AIM OF THE EXERCISE: All that should come back is the lines of the data below from the one containing "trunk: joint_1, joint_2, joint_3" to the one containing "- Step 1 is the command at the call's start", inclusive, exactly as they stand.

=-=-=-=-=

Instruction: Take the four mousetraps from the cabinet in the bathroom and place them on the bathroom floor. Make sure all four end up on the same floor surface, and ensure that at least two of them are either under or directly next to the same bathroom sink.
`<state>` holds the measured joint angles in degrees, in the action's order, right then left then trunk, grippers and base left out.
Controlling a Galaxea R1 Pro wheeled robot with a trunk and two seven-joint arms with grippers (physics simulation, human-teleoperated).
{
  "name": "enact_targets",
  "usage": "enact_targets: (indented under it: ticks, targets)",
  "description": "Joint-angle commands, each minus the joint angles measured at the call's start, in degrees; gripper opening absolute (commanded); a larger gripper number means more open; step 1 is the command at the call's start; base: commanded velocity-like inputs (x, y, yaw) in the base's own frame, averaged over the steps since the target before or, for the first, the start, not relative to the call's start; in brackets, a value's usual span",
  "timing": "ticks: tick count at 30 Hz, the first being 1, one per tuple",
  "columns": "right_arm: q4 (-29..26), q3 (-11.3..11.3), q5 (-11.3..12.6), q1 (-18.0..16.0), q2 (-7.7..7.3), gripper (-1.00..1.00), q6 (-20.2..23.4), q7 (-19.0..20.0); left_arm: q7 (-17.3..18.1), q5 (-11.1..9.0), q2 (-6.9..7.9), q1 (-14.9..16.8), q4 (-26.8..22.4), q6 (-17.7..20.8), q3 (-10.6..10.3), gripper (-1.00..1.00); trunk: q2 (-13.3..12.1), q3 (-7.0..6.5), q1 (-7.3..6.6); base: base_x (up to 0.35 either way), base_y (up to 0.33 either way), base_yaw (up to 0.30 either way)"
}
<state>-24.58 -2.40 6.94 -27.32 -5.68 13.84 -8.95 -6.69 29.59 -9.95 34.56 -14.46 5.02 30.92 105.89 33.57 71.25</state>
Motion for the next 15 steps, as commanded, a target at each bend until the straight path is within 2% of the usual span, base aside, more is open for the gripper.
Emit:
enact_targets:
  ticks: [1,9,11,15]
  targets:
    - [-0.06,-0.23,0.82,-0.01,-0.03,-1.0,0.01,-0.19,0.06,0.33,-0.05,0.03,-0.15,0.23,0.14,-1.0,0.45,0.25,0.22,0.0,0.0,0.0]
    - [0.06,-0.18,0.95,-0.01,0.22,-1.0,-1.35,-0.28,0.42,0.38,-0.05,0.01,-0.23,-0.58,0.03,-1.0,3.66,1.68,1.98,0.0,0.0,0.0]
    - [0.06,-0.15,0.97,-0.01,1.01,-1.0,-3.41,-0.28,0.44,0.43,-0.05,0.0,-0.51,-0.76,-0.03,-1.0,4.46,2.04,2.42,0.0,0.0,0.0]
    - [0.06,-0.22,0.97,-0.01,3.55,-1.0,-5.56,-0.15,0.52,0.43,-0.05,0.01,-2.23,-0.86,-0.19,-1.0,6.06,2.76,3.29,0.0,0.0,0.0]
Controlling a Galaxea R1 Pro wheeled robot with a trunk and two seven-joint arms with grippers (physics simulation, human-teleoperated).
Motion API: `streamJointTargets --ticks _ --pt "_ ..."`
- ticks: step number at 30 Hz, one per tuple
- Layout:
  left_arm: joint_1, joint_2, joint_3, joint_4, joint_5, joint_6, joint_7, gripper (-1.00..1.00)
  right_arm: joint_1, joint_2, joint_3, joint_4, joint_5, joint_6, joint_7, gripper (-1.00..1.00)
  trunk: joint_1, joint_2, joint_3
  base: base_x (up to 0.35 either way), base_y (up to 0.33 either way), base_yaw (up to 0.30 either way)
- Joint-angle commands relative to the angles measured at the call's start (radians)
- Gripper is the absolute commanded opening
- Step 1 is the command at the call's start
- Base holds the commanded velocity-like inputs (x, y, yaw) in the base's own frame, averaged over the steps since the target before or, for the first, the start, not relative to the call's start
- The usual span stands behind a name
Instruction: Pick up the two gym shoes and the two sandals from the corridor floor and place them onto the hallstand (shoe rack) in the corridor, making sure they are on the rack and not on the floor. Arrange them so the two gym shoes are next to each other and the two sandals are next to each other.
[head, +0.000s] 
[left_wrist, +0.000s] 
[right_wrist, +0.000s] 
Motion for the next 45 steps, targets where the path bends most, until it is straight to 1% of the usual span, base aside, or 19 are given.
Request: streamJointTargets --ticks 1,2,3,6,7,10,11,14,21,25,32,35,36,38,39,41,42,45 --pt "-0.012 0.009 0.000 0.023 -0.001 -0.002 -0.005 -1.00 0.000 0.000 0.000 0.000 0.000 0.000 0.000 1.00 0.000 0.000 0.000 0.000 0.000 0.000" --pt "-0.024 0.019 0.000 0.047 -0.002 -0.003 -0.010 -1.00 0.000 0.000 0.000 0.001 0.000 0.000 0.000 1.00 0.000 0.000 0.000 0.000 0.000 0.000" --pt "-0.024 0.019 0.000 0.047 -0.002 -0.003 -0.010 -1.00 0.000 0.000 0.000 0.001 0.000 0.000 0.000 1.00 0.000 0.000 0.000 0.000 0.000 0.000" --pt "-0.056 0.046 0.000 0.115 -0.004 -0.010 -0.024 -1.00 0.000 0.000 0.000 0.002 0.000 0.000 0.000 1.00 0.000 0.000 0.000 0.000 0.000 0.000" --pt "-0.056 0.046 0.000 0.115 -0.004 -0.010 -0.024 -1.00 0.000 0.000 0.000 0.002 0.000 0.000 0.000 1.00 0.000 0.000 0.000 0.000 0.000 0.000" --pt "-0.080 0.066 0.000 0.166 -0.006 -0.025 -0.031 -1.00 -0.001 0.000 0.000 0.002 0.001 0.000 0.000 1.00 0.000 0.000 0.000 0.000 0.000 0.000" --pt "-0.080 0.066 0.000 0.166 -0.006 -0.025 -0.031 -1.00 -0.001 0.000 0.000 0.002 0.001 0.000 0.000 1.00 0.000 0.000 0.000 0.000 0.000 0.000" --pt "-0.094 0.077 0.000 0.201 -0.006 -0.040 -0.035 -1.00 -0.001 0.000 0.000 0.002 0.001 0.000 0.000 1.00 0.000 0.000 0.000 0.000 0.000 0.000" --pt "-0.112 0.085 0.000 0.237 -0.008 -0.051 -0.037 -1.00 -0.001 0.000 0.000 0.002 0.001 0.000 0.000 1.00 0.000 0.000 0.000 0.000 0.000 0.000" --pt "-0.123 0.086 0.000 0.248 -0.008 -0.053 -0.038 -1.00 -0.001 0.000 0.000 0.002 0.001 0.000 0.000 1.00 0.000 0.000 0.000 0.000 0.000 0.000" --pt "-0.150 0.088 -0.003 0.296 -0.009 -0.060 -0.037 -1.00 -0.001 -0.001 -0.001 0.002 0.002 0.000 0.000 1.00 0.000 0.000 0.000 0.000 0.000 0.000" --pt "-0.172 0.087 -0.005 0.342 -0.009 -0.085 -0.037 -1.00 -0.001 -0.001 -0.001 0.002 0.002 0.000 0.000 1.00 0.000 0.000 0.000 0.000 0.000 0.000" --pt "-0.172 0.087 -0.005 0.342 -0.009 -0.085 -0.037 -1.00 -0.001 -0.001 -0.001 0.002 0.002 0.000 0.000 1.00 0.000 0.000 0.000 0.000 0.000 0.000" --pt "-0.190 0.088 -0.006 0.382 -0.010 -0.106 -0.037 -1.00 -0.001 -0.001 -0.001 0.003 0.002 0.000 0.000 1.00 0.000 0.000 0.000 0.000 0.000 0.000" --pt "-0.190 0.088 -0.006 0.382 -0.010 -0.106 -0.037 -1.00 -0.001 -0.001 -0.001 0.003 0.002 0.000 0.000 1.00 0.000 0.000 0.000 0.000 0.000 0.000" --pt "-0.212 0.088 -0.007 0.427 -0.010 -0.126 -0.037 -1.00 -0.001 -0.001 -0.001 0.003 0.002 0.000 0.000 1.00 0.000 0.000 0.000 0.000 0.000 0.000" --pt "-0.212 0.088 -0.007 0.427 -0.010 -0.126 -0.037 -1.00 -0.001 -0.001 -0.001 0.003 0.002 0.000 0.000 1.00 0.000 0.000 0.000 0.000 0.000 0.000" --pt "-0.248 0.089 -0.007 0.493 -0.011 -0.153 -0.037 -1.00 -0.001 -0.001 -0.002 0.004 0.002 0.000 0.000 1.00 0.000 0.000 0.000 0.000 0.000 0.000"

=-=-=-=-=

FINAL ANSWER:
  trunk: joint_1, joint_2, joint_3
  base: base_x (up to 0.35 either way), base_y (up to 0.33 either way), base_yaw (up to 0.30 either way)
- Joint-angle commands relative to the angles measured at the call's start (radians)
- Gripper is the absolute commanded opening
- Step 1 is the command at the call's start

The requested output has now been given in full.